Example 5: Retrieving Orders with Total Amounts Higher Than the Average of the Previous Month

SELECT order_id, 
       order_date 
FROM orders o_outer 
WHERE total_amount > 
      (SELECT AVG(total_amount) FROM orders o_inner WHERE MONTH(o_outer.order_date) = MONTH(o_inner.order_date) - 1);

• Explanation:
• This query selects order_id and order_date from the orders table.
• In the WHERE clause, there’s a correlated subquery (SELECT AVG(total_amount) FROM orders o_inner WHERE MONTH(o_outer.order_date) = MONTH(o_inner.order_date) - 1) which calculates the average total amount of orders placed in the previous month.
• The outer query filters orders based on whether their total amount is higher than the average total amount of orders placed in the previous month, establishing a correlation between the outer and inner queries.

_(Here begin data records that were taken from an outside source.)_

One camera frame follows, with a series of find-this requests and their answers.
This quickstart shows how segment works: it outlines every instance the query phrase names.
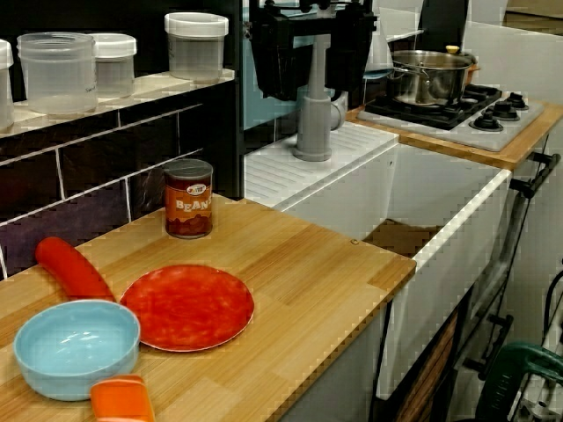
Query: red plate
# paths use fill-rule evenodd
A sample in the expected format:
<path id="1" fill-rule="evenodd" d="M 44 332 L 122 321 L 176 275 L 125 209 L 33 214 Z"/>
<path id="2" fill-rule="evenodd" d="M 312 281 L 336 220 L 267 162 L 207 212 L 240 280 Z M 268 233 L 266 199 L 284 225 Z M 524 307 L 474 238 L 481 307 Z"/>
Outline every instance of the red plate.
<path id="1" fill-rule="evenodd" d="M 245 283 L 208 266 L 166 266 L 146 273 L 121 297 L 141 323 L 141 341 L 171 352 L 219 346 L 250 322 Z"/>

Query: stove burner
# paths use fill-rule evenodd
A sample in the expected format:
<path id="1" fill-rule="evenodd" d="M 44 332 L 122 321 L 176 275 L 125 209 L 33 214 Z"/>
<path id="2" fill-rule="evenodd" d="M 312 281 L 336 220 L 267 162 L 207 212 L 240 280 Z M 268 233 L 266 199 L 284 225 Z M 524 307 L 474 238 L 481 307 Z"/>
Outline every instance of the stove burner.
<path id="1" fill-rule="evenodd" d="M 475 121 L 470 122 L 469 126 L 485 132 L 502 132 L 502 129 L 504 129 L 502 124 L 494 118 L 493 110 L 486 110 L 483 115 L 479 116 Z"/>
<path id="2" fill-rule="evenodd" d="M 395 120 L 451 130 L 499 99 L 501 94 L 496 88 L 469 84 L 465 87 L 463 97 L 454 105 L 407 105 L 386 96 L 368 103 L 365 111 Z"/>
<path id="3" fill-rule="evenodd" d="M 510 92 L 510 97 L 507 98 L 507 101 L 516 109 L 516 110 L 528 110 L 529 107 L 526 105 L 524 101 L 524 97 L 520 94 L 516 94 L 515 92 Z"/>
<path id="4" fill-rule="evenodd" d="M 520 120 L 518 113 L 508 101 L 499 101 L 493 107 L 487 108 L 493 111 L 493 116 L 498 120 L 517 121 Z"/>

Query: sink
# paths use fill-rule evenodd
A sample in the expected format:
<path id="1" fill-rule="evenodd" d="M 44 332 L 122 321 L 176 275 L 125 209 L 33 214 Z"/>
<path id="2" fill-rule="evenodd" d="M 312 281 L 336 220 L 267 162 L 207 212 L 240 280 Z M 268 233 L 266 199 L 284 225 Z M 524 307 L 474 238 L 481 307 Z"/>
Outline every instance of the sink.
<path id="1" fill-rule="evenodd" d="M 386 399 L 490 261 L 511 174 L 391 138 L 277 201 L 251 199 L 358 240 L 388 219 L 441 227 L 413 256 L 416 273 L 392 303 L 377 383 L 377 396 Z"/>

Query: green chair
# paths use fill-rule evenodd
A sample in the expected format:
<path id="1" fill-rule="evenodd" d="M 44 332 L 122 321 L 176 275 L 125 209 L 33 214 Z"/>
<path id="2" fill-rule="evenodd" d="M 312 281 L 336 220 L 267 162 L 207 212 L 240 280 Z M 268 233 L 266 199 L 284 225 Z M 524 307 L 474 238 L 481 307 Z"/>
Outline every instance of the green chair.
<path id="1" fill-rule="evenodd" d="M 563 385 L 563 358 L 541 346 L 523 342 L 502 347 L 485 380 L 475 419 L 460 422 L 506 422 L 527 374 Z"/>

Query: plastic container
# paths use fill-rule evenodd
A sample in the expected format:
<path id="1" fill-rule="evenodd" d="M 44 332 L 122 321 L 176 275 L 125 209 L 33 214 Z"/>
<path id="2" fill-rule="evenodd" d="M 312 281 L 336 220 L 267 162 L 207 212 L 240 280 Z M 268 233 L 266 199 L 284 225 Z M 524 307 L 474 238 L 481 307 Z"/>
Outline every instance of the plastic container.
<path id="1" fill-rule="evenodd" d="M 18 37 L 29 108 L 68 114 L 96 108 L 94 39 L 81 33 L 29 33 Z"/>
<path id="2" fill-rule="evenodd" d="M 94 56 L 98 74 L 98 96 L 127 97 L 133 93 L 135 73 L 133 56 L 137 53 L 135 38 L 122 33 L 93 33 Z"/>
<path id="3" fill-rule="evenodd" d="M 213 83 L 223 72 L 224 37 L 229 20 L 209 13 L 181 12 L 165 16 L 170 73 L 197 83 Z"/>
<path id="4" fill-rule="evenodd" d="M 0 40 L 0 130 L 14 122 L 14 103 L 11 99 L 10 66 L 14 64 L 11 45 Z"/>
<path id="5" fill-rule="evenodd" d="M 184 158 L 165 166 L 166 231 L 195 239 L 208 235 L 211 221 L 213 167 L 202 160 Z"/>

Best Practices for Using SQL Subqueries

When working with subqueries, it’s essential to follow best practices to ensure efficiency and readability:

• Optimize Subqueries: Avoid nesting excessive subqueries and optimize them for performance by ensuring proper indexing and using appropriate join techniques.
• Use Meaningful Aliases: Assign meaningful aliases to subqueries and their columns to enhance readability and maintainability.
• Consider Performance Impact: Be mindful of the performance implications of using subqueries, especially in scenarios involving large datasets.

Conclusion

SQL subqueries serve as powerful tools for breaking down complex operations into manageable components, allowing for more flexible and expressive queries. By understanding the various types of subqueries and their practical applications, you can leverage their capabilities to extract valuable insights and manipulate data with ease. Remember to apply best practices and considerations when incorporating subqueries into your SQL statements to ensure optimal performance and maintainability.